▸ **Description of the task**
Given the material below, return only the lines starting at the line with "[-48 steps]" and ending at the line with "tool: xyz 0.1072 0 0", exactly as they appear.

-- Given records follows --

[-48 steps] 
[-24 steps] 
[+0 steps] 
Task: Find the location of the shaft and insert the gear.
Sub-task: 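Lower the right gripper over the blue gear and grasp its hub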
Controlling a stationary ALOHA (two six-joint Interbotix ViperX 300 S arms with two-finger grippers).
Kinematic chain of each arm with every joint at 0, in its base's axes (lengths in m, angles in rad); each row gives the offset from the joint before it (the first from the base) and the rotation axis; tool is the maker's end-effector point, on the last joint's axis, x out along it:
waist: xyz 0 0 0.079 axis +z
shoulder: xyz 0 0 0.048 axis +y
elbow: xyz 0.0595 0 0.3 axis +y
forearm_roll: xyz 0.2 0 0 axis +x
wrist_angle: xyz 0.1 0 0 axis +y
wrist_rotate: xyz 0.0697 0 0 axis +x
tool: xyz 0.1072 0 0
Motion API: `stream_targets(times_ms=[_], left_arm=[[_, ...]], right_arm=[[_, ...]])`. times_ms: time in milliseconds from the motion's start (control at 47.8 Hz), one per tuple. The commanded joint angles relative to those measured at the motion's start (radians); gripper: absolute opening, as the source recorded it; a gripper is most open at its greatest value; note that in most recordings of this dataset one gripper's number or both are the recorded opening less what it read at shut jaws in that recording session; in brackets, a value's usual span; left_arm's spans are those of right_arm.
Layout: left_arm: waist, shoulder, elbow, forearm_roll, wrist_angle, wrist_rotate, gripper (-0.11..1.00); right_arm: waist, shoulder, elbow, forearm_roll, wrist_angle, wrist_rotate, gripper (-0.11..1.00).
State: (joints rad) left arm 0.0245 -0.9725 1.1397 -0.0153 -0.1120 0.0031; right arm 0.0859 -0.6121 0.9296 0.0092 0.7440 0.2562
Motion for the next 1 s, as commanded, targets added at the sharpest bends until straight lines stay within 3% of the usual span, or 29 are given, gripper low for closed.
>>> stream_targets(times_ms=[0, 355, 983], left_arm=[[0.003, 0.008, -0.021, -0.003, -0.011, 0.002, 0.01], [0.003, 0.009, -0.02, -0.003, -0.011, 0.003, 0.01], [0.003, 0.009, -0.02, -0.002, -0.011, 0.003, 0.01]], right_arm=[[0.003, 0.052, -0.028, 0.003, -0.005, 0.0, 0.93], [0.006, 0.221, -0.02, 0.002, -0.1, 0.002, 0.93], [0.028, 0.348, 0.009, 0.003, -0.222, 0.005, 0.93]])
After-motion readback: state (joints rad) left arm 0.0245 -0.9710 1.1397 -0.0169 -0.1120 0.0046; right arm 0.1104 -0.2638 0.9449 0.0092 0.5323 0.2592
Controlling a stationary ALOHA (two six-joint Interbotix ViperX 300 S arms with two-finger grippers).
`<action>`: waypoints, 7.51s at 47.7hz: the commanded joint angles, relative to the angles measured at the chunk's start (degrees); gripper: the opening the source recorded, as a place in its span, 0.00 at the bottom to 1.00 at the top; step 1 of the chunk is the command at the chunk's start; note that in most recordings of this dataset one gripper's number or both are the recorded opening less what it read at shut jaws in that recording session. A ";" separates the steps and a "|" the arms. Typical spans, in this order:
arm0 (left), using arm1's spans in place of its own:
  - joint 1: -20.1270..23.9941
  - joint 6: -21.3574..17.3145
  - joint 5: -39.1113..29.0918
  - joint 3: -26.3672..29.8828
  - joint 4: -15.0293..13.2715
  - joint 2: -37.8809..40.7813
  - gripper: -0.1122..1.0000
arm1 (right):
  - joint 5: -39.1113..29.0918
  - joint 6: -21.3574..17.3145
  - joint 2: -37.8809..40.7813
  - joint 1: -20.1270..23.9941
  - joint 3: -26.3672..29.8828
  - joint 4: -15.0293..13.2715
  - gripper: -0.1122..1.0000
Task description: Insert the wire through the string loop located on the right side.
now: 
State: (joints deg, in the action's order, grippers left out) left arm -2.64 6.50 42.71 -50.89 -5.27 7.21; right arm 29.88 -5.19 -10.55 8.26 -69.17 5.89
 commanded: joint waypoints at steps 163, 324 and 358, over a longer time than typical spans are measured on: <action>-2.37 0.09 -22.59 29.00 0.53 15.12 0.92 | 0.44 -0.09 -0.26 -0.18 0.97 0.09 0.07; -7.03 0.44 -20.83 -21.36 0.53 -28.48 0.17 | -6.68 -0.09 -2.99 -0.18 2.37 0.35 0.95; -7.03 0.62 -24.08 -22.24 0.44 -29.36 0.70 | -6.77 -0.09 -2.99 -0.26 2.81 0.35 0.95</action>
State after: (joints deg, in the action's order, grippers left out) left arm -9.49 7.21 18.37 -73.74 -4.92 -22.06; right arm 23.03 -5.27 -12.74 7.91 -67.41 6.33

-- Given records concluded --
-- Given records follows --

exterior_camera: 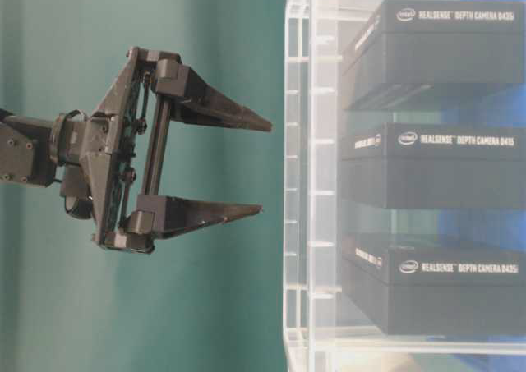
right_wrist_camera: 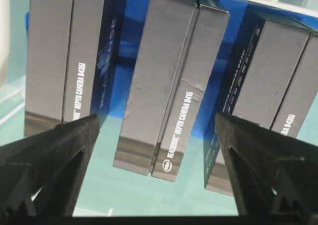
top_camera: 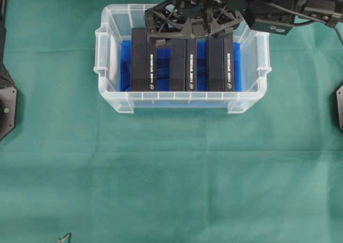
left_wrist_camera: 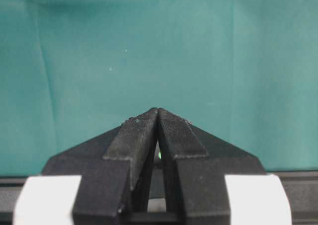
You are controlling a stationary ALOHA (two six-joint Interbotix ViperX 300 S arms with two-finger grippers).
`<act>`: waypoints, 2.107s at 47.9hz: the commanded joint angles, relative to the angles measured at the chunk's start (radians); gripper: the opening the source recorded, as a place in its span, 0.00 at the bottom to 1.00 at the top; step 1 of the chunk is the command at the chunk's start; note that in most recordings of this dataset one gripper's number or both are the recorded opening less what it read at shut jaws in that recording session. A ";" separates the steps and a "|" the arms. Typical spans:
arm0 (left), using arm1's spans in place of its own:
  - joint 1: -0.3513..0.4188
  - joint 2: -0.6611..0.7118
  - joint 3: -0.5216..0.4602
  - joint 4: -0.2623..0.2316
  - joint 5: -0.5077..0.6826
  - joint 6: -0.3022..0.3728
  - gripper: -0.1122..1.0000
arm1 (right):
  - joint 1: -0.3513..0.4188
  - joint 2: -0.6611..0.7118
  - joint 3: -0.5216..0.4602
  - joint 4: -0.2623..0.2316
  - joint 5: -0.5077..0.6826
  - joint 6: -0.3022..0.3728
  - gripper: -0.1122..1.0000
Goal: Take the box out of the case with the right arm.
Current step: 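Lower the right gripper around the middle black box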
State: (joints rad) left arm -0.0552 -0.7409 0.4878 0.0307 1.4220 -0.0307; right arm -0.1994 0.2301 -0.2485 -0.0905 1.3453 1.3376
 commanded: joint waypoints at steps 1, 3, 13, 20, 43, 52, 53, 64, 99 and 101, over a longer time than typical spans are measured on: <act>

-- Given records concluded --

▸ **Solved exercise**
[-48 steps] 
[-24 steps] 
[+0 steps] 
Task: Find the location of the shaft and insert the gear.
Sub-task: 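Lower the right gripper over the blue gear and grasp its hub
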Controlling a stationary ALOHA (two six-joint Interbotix ViperX 300 S arms with two-finger grippers).
Kinematic chain of each arm with every joint at 0, in its base's axes (lengths in m, angles in rad); each row gives the offset from the joint before it (the first from the base) and the rotation axis; tool is the maker's end-effector point, on the last joint's axis, x out along it:
waist: xyz 0 0 0.079 axis +z
shoulder: xyz 0 0 0.048 axis +y
elbow: xyz 0.0595 0 0.3 axis +y
forearm_roll: xyz 0.2 0 0 axis +x
wrist_angle: xyz 0.1 0 0 axis +y
wrist_rotate: xyz 0.0697 0 0 axis +x
tool: xyz 0.1072 0 0

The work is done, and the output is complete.